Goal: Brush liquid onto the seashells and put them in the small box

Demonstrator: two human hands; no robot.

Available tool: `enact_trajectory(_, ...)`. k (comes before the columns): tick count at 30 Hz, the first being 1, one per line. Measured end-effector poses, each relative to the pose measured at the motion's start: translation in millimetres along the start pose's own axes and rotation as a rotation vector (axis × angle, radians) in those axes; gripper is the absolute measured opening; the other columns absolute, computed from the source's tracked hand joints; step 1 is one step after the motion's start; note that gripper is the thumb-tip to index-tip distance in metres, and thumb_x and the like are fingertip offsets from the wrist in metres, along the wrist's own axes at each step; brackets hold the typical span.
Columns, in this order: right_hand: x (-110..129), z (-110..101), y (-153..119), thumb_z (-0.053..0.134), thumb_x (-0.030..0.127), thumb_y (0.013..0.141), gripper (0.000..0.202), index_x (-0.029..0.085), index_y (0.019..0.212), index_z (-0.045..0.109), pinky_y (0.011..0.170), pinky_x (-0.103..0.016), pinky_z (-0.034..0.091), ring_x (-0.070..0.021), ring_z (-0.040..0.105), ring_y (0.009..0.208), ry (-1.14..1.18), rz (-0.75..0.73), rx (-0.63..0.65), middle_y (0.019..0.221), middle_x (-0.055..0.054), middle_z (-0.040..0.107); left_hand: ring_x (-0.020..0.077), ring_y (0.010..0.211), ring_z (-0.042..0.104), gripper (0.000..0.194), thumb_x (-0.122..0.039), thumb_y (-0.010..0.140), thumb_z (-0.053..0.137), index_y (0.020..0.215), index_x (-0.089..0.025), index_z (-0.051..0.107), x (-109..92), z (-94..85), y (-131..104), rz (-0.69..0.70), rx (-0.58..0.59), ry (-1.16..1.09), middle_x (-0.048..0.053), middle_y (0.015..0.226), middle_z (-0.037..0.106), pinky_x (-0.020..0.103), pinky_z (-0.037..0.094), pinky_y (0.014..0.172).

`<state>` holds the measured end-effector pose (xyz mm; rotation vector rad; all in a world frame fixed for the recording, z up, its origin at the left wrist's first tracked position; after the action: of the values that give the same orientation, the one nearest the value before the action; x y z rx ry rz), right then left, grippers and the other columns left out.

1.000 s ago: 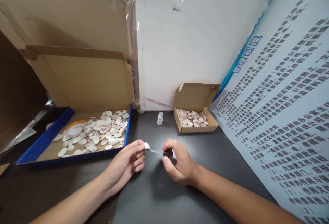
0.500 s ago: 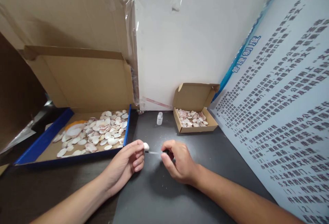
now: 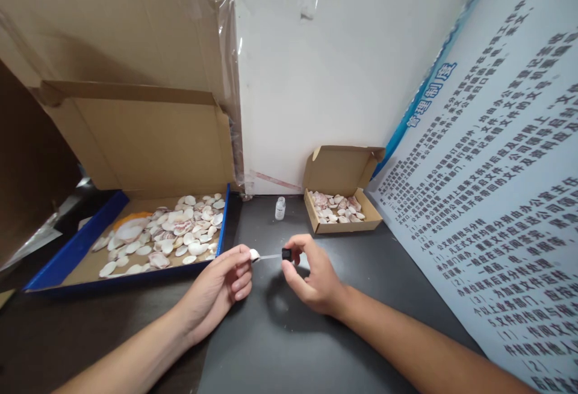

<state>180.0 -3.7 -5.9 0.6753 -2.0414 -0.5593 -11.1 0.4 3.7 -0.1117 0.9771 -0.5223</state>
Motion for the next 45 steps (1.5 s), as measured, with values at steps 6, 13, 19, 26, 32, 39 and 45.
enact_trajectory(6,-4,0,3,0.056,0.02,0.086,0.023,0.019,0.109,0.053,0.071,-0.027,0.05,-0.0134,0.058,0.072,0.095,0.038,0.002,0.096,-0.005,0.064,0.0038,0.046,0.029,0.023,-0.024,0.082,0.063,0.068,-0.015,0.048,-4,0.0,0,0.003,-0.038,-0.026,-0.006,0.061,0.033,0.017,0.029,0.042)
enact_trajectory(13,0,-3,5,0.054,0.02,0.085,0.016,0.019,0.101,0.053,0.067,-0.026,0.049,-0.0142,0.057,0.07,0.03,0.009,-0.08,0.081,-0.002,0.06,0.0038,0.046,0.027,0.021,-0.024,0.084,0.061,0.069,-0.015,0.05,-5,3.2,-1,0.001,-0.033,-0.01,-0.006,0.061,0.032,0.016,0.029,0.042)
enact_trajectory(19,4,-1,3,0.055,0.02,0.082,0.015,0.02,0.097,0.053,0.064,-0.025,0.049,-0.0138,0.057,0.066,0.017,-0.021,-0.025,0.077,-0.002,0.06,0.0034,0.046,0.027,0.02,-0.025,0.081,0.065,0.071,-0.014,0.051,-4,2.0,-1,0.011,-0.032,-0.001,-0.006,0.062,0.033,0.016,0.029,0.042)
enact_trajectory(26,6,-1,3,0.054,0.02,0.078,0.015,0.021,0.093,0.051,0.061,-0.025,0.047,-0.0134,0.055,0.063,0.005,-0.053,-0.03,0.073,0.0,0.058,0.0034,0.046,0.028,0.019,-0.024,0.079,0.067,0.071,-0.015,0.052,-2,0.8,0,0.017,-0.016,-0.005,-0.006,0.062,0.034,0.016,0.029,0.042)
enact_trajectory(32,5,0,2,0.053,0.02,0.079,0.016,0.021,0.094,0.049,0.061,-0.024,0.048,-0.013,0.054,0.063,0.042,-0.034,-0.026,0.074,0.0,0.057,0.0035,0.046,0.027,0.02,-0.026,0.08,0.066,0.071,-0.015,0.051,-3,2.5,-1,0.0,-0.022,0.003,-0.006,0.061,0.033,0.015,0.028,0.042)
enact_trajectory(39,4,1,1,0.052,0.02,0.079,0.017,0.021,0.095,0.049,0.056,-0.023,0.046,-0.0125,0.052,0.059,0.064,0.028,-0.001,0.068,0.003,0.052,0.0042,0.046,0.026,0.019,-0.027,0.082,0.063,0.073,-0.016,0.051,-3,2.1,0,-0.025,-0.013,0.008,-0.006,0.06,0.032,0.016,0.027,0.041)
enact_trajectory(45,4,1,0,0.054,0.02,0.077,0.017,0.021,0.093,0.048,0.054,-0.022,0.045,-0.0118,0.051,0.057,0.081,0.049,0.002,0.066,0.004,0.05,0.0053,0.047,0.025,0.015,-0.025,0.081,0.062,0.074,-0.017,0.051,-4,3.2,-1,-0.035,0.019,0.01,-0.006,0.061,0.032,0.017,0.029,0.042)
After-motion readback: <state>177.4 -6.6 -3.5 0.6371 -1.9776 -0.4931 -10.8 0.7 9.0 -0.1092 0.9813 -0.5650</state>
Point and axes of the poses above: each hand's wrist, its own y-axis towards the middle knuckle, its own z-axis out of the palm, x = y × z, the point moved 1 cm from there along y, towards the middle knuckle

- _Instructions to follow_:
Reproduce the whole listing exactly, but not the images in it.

- _Answer box_:
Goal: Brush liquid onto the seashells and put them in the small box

Demonstrator: two human hands; no robot.

Available tool: `enact_trajectory(_, ...)`. k (comes before the columns): tick count at 30 Hz, the first being 1, one per line. Measured end-effector poses, each relative to the pose measured at the motion's start: translation in millimetres along the start pose's own axes and rotation as a rotation vector (axis × angle, radians) in those axes; gripper is the absolute measured opening; the other columns absolute, computed from the source's tracked hand joints; step 1 is one step after the motion's start; note that gripper is the thumb-tip to index-tip distance in metres, and thumb_x and the like are fingertip offsets from the wrist in metres, along the wrist's own axes at each step; brackets hold the typical span.
Columns, in this order: right_hand: x (-110..129), z (-110..101), y (-153..119), thumb_z (-0.053..0.134), thumb_x (-0.030..0.127), thumb_y (0.013..0.141), gripper (0.000..0.202), index_x (-0.029..0.085), index_y (0.019..0.212), index_z (-0.045..0.109), pinky_y (0.011..0.170), pinky_x (-0.103..0.016), pinky_z (-0.034..0.091), ring_x (-0.070..0.021), ring_z (-0.040..0.105), ring_y (0.009..0.208), ry (-1.14..1.18), rz (-0.75..0.73), rx (-0.63..0.65), middle_y (0.019..0.221), middle_x (-0.055..0.054), middle_z (-0.040..0.107); left_hand: ring_x (-0.020..0.077), ring_y (0.010..0.211), ring_z (-0.042..0.104), gripper (0.000..0.194), thumb_x (-0.122..0.039), thumb_y (-0.010..0.140), thumb_z (-0.053..0.137), index_y (0.020..0.215), index_x (-0.089..0.025), index_z (-0.051..0.107), x (-109..92), z (-94..85), y (-131..104), rz (-0.69..0.70), rx (-0.58..0.59), ry (-1.16..1.09), middle_x (-0.048..0.053), middle_y (0.015..0.226), middle_z (-0.037..0.106), pinky_x (-0.020..0.103), pinky_z (-0.037..0.094), pinky_y (0.014..0.172).

`<state>` holds the measured end-effector pose (xyz mm; rotation vector rad; all in a world frame fixed for the recording, z up, its origin at the left wrist's first tracked position; after the action: of the values that give the same orientation, the one nearest the value before the action; x y z rx ry rz), right then left, grippers and the other columns left out.

1.000 s ago: 
0.500 s ago: 
now: 

<state>180.0 -3.7 -5.9 0.6753 -2.0414 -0.5593 -11.1 0.4 3.7 -0.1117 0.9771 -0.5223</state>
Motion for the next 45 steps (1.5 s), as measured, with values at steps 6, 13, 19, 26, 32, 39 and 45.
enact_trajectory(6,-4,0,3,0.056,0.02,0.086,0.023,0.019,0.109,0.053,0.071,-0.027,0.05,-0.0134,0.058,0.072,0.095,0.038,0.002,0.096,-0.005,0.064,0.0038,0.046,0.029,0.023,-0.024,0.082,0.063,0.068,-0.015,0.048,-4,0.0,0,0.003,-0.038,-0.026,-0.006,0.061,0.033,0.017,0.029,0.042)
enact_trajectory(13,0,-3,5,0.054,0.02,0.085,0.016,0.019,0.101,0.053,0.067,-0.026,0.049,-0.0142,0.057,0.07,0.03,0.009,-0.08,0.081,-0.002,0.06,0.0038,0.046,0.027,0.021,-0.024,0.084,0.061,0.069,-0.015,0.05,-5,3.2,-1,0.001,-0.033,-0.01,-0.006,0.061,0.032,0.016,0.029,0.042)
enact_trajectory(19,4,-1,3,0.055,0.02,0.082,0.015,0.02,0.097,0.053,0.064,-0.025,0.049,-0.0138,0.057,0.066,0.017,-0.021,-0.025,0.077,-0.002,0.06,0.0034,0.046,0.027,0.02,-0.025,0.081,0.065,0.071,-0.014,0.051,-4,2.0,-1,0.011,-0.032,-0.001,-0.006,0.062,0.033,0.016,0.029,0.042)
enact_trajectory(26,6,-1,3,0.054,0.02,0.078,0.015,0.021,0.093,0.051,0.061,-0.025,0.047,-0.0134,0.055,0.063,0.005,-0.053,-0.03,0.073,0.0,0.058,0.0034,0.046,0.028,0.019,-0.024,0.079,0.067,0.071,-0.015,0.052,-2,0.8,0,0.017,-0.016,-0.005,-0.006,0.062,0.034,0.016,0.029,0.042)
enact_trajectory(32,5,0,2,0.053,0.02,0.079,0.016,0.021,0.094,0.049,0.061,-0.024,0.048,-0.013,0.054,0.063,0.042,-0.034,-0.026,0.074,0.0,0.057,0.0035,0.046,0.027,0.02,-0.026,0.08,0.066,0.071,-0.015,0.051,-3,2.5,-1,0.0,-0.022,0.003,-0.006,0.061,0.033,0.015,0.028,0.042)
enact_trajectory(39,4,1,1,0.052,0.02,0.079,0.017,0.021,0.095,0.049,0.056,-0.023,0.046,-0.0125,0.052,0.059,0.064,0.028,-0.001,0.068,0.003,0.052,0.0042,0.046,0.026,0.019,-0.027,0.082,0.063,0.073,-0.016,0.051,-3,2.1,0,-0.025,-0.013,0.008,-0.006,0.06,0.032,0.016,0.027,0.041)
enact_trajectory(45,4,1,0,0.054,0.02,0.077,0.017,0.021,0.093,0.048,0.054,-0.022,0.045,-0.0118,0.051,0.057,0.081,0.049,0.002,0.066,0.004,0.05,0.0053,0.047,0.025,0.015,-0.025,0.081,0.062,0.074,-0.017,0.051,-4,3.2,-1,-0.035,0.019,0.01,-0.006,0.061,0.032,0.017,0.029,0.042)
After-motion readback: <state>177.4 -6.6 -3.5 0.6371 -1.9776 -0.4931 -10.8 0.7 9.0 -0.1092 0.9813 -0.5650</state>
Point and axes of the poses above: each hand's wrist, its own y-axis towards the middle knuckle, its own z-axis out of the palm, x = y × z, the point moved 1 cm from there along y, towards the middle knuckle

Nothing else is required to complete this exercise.